Carlo Musilli
Nel complesso, il vertice europeo più lungo di sempre si chiude per l’Italia con una vittoria. Dopo un negoziato di quattro giorni e quattro notti, alle 5.30 di martedì mattina i capi di Stato e di governo dell’Unione hanno firmato l’accordo sul Recovery Fund, il nuovo bazooka finanziario pensato per aiutare i Paesi più colpiti dal Covid-19.
I soldi sul tavolo rimangono quelli previsti dalla Commissione: 750 miliardi di euro. A cambiare è la composizione: per volere dei Frugali (Olanda, Austria, Danimarca, Svezia e Finlandia), i finanziamenti a fondo perduto scendono da 500 a 390 miliardi di euro; allo stesso tempo, però, i prestiti aumentano da 250 a 360 miliardi.
Grazie alle modifiche dei criteri di ripartizione, l’Italia guadagna circa 36 miliardi: i soldi destinati al nostro Paese – di gran lunga il maggior beneficiario del Recovery Fund – salgono da 172,7 a 208,8 miliardi. L’incremento è interamente riconducibile ai prestiti, passati da 90,938 a 127,4 miliardi; i finanziamenti a fondo perduto, invece, rimangono sostanzialmente stabili (da 81,807 a 81,4 miliardi).
Per incassare questa montagna di soldi, naturalmente, l’Italia dovrà pagare un prezzo politico. Chi accede al Recovery Fund “deve allinearsi alle raccomandazioni ricevute da Bruxelles – spiega la numero uno della Commissione, Ursula von der Leyen – finora dipendeva solo dai Paesi rispettarle o meno, ma ora le raccomandazioni sono legate a sussidi e crediti”.
Traduzione: le raccomandazioni diventano ordini. Per ottenere aiuti e prestiti – che, ricordiamo, arrivano dalla condivisione del debito attraverso gli Eurobond – bisogna impegnarsi a varare le riforme indicate dall’Europa. Ma le promesse stavolta non bastano, perché chi non rispetta la tabella di marcia concordata con Bruxelles si vede chiudere il rubinetto degli aiuti. Alla fine dei giochi, quindi, il Recovery Fund impone ai beneficiari di cedere un’altra fetta della loro sovranità all’Europa.
Tutto questo passa per un meccanismo di controllo molto complesso, su cui Italia e Olanda hanno litigato per giorni. Il capitolo più delicato dell’accordo, infatti, non riguardava la dotazione finanziaria del Recovery Fund (battaglia di facciata a uso e consumo degli elettori nordici), ma le regole in base alle quali l’Ue darà il via libera prima ai Programmi nazionali di riforma (Pnr), poi all’erogazione delle singole tranche di aiuti.
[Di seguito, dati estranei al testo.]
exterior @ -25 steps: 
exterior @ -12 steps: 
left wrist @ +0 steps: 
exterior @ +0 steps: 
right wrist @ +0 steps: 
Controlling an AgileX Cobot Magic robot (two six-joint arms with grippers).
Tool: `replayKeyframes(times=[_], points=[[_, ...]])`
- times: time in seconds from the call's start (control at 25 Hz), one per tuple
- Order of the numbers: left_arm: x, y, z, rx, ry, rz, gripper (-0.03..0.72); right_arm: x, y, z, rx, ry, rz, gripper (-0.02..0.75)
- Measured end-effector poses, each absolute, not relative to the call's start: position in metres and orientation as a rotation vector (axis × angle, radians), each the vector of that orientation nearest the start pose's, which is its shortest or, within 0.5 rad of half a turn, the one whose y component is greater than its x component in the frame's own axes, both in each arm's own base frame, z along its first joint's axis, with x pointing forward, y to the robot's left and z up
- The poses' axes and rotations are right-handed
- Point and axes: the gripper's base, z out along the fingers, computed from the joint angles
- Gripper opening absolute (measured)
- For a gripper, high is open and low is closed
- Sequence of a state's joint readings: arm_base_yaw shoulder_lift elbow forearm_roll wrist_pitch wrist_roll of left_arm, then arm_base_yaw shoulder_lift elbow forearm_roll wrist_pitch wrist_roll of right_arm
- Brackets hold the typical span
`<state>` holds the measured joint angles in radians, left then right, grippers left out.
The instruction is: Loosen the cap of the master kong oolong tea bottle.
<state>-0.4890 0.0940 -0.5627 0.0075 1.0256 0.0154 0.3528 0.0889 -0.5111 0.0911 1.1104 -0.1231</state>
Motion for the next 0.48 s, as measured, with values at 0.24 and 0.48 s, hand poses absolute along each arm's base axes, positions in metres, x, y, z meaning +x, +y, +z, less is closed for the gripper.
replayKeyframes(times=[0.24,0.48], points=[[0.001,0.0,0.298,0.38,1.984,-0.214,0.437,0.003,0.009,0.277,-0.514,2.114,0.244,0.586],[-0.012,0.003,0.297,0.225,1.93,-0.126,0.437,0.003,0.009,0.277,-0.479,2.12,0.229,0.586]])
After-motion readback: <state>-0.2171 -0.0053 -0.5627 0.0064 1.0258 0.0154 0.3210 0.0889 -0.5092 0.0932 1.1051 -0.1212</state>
Gli intenditori la chiamano governance.
In base all’intesa finale, i Pnr saranno votati sia dalla Commissione (come chiesto dall’Italia) sia dall’Ecofin, che dovrà esprimersi a maggioranza qualificata (15 Paesi su 27 rappresentanti almeno il 65% della popolazione europea).
Ma è previsto anche un altro meccanismo, chiamato “freno d’emergenza”: l’esborso degli aiuti potrà essere interrotto se uno o più Stati riterranno che il Paese beneficiario si stia discostando dagli impegni assunti, ovvero non stia rispettando il Programma nazionale delle riforme concordato con l’Ue. In questi casi, la situazione sarà discussa in Consiglio, ma l’ultima parola sui fondi spetterà comunque alla Commissione e l’intero processo non potrà durare più di tre mesi.
In teoria, Mark Rutte non è stato accontentato. Il premier olandese chiedeva che i Pnr e gli esborsi dovessero ottenere il via libera all’unanimità in Consiglio, cosicché ogni governo avrebbe avuto potere di veto sulle politiche degli altri. D’altra parte, Rutte sapeva benissimo che una proposta simile non aveva alcuna speranza di passare (erano contrari perfino gli altri Frugali) e probabilmente l’ha usata solo come arma negoziale per ottenere proprio il compromesso a cui si è giunti.
Pur non essendo un vero e proprio diritto di veto, la procedura prevista dall’accordo potrebbe rallentare l’arrivo dei soldi ed esporre i governi a condizionamenti politici sulle riforme. Una soluzione gradita anche ad Angela Merkel e a Emmanuel Macron, che in fondo concordano con Rutte sulla necessità di controllare in che modo l’Italia spenderà i fondi europei. Come dire che i soldi ce li danno perché non possono fare altrimenti, ma la fiducia… Quella proprio no.